Skip to content
New issue

Have a question about this project? Sign up for a free GitHub account to open an issue and contact its maintainers and the community.

By clicking “Sign up for GitHub”, you agree to our terms of service and privacy statement. We’ll occasionally send you account related emails.

Already on GitHub? Sign in to your account

[Feature Request] Restore information from Matrix Market files in recount3 #40

Open
jiapeiyuan17 opened this issue Nov 28, 2023 · 3 comments
Labels
question Further information is requested

Comments

@jiapeiyuan17
Copy link

Hi Ben and Kasper,

Now we are conducting a project utilizing data from GTEx project. We are particularly interested in the resource presented in recount3 and would like to seek clarification on two specific points:

  1. In your method, you mentioned that "When STAR performs spliced alignment, it outputs a high-confidence collection of splice-junction calls in a file named (SJ.out.tab)". And in the recount3, we could get the Matrix Market file. Can you confirm whether these aggregated files contain the information found in the last three columns of the SJ.out.tab file?
  2. If so, is there a way to convert the Matrix Market file back to bed file with the counts of junction reads?

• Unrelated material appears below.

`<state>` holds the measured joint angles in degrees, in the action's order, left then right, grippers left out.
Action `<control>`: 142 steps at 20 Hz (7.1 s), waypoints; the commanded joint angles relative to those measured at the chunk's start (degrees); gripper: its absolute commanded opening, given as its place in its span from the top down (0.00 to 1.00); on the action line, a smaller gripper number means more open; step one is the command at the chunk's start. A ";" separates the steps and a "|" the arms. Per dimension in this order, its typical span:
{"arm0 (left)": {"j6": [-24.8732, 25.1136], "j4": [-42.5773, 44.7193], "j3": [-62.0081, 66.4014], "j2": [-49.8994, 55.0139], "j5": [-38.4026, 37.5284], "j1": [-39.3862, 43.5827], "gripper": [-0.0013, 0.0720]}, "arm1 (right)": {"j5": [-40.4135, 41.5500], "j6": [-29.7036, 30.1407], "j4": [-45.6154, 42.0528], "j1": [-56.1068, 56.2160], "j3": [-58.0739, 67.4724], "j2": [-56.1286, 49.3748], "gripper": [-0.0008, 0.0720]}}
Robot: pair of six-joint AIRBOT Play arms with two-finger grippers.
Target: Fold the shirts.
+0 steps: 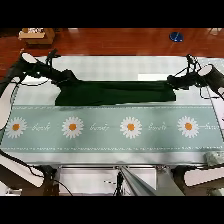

Your prompt response ​to these inquiries would be greatly appreciated. Thank you for your attention to this matter.

Best,
Jiapei

@ChristopherWilks
Copy link
Collaborator

Hi Jiapei,

Thanks for your interest in recount3!

For 1., the recount3 matrix market files are derived from the aggregate SJ.out.tab files across the samples for a particular study (or tissue in the case of GTEx v8). I'll have to double check if we did any additional filtering (since it's been a while), but the contents should be the vast majority of what was SJ.out.tab files.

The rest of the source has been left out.